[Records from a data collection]
╔══
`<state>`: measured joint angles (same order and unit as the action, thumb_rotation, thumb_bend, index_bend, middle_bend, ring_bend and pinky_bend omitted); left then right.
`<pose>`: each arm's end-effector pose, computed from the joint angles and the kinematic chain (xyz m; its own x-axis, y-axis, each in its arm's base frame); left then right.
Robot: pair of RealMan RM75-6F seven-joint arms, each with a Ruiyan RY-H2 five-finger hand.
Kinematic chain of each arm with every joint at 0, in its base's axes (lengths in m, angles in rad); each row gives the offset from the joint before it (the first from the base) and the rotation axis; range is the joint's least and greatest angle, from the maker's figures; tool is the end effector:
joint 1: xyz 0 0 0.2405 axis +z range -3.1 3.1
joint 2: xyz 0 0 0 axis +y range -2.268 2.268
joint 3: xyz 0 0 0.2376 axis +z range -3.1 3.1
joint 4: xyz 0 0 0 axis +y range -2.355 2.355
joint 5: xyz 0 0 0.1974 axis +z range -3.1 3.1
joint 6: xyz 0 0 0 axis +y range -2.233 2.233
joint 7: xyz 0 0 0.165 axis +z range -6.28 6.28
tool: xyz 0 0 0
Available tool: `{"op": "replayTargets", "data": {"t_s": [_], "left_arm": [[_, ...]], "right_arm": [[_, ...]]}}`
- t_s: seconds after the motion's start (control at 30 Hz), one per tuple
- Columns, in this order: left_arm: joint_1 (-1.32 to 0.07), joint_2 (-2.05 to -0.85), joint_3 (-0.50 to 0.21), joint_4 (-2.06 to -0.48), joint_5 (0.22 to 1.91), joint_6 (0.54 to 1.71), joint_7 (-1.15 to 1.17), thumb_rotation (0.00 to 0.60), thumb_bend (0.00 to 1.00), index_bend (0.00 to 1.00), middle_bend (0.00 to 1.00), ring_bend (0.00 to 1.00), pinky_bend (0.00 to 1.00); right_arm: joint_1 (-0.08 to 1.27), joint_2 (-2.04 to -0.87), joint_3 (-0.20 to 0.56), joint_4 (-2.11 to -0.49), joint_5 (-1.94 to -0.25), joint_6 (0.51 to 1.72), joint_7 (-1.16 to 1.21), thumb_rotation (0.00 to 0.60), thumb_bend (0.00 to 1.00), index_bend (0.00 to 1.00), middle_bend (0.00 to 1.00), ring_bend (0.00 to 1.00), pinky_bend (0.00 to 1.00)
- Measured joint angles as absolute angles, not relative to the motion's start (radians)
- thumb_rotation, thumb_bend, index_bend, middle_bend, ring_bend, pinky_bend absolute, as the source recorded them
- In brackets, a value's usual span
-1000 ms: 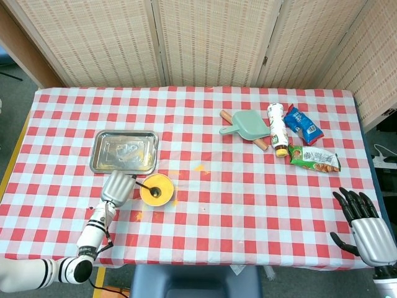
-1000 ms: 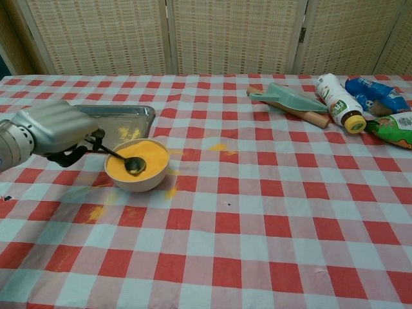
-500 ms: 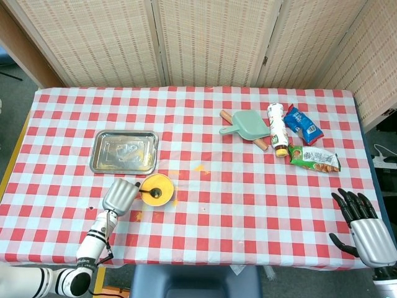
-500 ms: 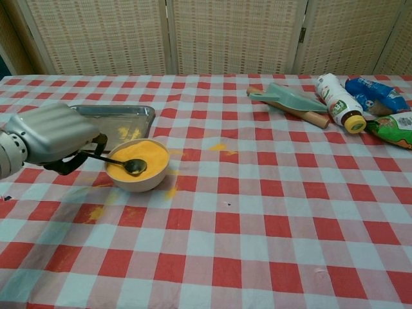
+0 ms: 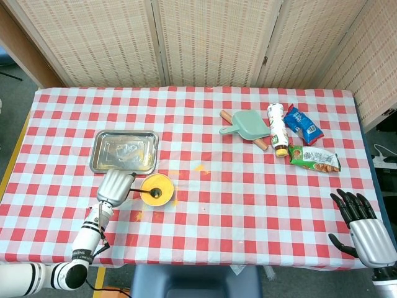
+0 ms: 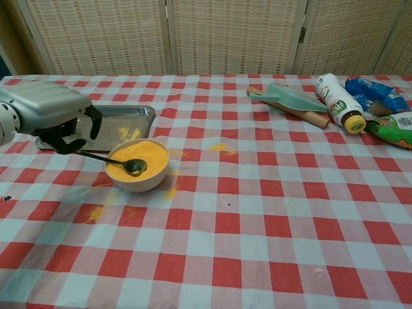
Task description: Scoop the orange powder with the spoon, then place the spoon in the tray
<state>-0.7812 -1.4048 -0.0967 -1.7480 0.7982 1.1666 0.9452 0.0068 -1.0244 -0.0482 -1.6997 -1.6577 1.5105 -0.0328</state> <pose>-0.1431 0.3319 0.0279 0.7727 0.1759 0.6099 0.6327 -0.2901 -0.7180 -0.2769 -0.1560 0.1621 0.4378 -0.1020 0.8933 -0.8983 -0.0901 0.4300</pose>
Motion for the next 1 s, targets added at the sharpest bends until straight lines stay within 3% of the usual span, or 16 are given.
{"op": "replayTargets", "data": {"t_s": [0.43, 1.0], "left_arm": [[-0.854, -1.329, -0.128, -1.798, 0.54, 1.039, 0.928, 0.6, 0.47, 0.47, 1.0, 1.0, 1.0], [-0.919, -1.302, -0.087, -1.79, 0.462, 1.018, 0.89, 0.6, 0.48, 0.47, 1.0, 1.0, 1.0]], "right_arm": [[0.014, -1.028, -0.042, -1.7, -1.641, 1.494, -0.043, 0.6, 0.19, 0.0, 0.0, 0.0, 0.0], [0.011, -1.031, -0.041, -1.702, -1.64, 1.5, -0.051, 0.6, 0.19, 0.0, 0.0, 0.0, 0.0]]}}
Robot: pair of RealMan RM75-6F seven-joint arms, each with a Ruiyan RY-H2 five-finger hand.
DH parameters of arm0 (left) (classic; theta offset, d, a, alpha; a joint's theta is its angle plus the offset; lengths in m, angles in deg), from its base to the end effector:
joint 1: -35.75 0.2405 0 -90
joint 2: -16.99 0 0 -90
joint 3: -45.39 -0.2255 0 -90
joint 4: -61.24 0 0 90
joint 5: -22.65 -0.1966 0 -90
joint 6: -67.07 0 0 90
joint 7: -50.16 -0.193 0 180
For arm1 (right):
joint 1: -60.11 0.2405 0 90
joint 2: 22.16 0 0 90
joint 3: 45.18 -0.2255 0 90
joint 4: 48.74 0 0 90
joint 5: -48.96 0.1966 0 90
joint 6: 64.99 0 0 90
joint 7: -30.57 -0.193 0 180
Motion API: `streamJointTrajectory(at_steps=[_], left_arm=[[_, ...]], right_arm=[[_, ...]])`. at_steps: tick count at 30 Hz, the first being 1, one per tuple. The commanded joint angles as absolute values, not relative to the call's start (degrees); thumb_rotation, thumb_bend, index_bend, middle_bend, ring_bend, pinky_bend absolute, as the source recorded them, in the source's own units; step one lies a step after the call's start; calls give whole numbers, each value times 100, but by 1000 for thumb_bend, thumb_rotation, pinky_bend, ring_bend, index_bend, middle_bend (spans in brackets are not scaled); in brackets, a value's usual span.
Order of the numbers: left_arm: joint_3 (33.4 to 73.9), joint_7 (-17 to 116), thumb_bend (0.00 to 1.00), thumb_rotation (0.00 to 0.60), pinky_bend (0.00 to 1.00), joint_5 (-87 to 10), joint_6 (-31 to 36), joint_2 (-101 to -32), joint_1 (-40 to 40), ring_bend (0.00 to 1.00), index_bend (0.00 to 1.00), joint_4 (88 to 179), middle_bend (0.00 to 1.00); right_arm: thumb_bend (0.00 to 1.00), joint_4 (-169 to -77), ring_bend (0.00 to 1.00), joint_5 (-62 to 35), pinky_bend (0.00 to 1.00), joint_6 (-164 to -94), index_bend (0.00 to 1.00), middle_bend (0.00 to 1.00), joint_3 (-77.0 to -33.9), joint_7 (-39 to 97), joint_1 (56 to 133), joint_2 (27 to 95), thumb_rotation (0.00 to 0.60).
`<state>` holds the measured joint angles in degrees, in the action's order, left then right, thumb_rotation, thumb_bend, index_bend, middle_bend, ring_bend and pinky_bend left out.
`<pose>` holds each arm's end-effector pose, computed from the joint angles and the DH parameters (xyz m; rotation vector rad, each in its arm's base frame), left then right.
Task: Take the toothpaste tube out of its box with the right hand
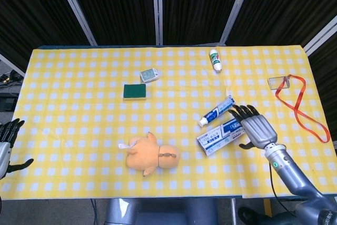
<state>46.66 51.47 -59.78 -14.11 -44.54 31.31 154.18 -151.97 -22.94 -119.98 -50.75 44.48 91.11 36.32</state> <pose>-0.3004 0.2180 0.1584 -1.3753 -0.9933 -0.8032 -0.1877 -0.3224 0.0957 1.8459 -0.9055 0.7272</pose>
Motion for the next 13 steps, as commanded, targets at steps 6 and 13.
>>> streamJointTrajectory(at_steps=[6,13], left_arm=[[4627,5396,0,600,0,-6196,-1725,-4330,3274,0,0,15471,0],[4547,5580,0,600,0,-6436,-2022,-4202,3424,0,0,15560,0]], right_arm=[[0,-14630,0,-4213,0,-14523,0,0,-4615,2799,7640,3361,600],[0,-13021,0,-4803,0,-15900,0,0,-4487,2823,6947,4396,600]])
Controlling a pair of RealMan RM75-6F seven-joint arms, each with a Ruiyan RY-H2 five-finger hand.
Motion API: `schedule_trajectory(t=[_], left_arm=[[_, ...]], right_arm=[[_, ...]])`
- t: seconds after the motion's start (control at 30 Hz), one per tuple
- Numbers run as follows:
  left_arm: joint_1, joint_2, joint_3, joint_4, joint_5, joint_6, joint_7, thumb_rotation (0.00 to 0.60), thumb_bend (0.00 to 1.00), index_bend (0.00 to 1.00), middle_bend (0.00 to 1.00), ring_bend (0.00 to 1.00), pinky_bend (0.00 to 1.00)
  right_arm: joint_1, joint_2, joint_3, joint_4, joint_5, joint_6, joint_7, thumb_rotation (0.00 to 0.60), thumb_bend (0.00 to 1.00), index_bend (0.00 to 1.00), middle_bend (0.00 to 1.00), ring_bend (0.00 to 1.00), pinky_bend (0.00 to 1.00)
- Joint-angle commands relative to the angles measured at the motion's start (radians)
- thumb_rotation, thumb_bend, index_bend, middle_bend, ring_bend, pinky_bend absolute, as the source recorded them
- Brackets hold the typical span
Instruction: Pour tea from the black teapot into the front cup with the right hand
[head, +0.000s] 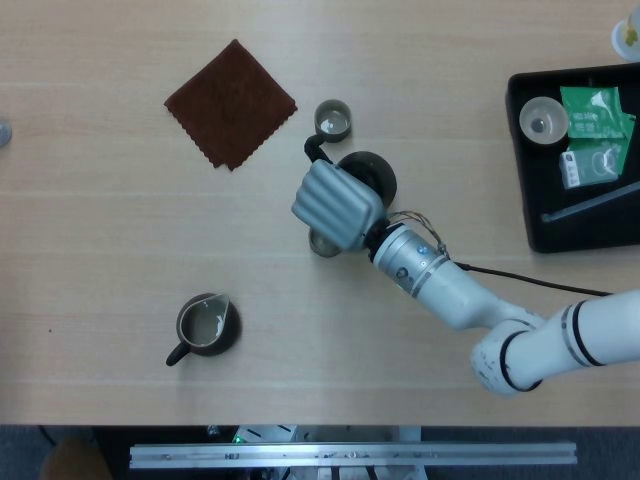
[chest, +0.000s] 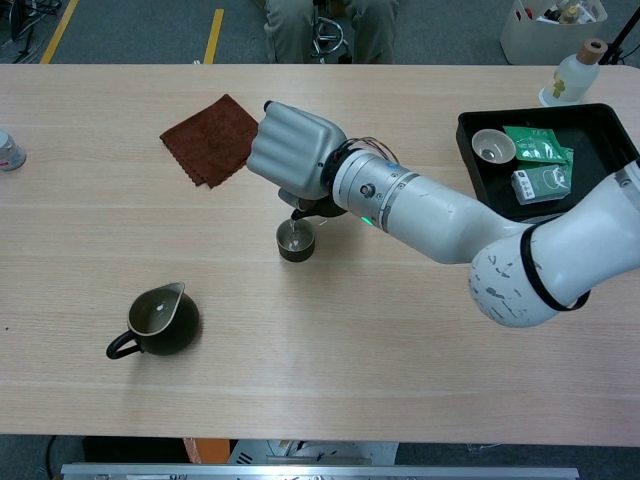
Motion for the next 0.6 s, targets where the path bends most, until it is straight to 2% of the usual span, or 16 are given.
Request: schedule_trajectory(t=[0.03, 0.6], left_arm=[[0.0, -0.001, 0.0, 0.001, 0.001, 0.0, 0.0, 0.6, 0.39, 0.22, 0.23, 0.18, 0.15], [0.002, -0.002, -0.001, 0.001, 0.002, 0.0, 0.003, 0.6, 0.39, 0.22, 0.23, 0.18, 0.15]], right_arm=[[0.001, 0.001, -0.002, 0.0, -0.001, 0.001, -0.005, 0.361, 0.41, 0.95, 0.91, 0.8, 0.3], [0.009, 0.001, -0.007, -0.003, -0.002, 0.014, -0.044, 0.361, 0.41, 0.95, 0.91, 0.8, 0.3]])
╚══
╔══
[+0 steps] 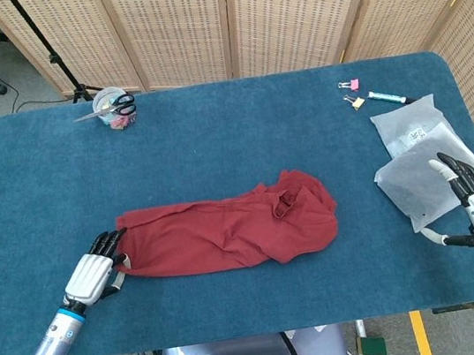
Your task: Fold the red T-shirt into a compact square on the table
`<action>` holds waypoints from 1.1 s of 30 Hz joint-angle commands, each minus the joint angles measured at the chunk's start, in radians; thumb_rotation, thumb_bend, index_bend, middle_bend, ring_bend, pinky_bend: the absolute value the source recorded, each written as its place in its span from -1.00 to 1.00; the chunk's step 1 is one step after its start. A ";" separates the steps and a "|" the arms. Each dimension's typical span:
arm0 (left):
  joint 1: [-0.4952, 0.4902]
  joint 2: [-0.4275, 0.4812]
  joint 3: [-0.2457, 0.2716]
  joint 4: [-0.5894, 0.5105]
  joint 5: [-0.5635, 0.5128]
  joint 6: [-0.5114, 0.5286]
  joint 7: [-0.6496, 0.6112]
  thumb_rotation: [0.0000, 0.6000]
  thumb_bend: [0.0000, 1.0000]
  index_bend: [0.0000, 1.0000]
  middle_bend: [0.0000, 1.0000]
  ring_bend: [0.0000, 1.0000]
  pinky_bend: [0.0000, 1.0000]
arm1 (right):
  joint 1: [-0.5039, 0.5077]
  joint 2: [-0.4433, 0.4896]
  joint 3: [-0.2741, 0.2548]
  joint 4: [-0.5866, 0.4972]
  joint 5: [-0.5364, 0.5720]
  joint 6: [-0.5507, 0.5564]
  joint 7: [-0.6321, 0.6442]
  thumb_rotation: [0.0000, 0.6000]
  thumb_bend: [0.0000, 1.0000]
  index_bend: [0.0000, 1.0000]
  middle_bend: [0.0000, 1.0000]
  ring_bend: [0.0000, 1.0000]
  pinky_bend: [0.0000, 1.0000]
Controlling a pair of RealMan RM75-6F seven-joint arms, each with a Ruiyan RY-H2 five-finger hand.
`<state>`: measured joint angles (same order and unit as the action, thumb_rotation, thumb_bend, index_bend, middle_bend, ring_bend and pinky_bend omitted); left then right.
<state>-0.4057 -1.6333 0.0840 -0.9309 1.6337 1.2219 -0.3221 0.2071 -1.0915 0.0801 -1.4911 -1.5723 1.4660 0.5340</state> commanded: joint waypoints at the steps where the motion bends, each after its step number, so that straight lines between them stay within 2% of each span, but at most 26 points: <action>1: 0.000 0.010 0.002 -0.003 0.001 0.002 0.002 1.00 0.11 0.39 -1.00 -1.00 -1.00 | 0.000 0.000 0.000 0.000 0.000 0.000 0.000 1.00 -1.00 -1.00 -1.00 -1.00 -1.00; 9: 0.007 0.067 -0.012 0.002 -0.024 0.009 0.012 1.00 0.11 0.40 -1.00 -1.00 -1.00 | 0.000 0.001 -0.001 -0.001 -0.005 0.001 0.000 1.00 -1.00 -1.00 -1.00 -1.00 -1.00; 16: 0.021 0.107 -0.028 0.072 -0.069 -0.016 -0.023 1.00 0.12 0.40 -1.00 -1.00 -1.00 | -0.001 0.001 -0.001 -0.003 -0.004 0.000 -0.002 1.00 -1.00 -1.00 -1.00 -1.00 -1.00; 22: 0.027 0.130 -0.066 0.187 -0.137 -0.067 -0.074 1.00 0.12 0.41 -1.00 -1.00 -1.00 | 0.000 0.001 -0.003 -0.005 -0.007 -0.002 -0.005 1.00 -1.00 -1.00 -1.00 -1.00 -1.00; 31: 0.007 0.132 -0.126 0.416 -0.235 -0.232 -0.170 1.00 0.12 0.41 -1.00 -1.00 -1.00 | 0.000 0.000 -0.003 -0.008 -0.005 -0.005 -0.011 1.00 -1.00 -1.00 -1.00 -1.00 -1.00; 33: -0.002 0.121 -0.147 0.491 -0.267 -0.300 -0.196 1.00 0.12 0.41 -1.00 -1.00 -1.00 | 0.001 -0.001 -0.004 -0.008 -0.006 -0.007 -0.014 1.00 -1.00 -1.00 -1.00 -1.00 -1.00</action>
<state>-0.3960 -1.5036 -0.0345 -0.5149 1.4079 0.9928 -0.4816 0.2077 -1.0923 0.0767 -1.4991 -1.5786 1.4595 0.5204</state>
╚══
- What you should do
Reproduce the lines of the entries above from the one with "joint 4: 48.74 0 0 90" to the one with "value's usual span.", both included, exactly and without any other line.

- Your solution
joint 4: 48.74 0 0 90
joint 5: -48.96 0.1966 0 90
joint 6: 64.99 0 0 90
joint 7: -30.57 -0.193 0 180
Motion API: `streamJointTrajectory(at_steps=[_], left_arm=[[_, ...]], right_arm=[[_, ...]])`. at_steps: tick count at 30 Hz, the first being 1, one per tuple. The commanded joint angles as absolute values, not relative to the call's start (degrees); thumb_rotation, thumb_bend, index_bend, middle_bend, ring_bend, pinky_bend absolute, as the source recorded them, in the source's own units; step one lies a step after the call's start; calls give whole numbers, each value times 100, but by 1000 for thumb_bend, thumb_rotation, pinky_bend, ring_bend, index_bend, middle_bend (spans in brackets are not scaled); in brackets, a value's usual span.

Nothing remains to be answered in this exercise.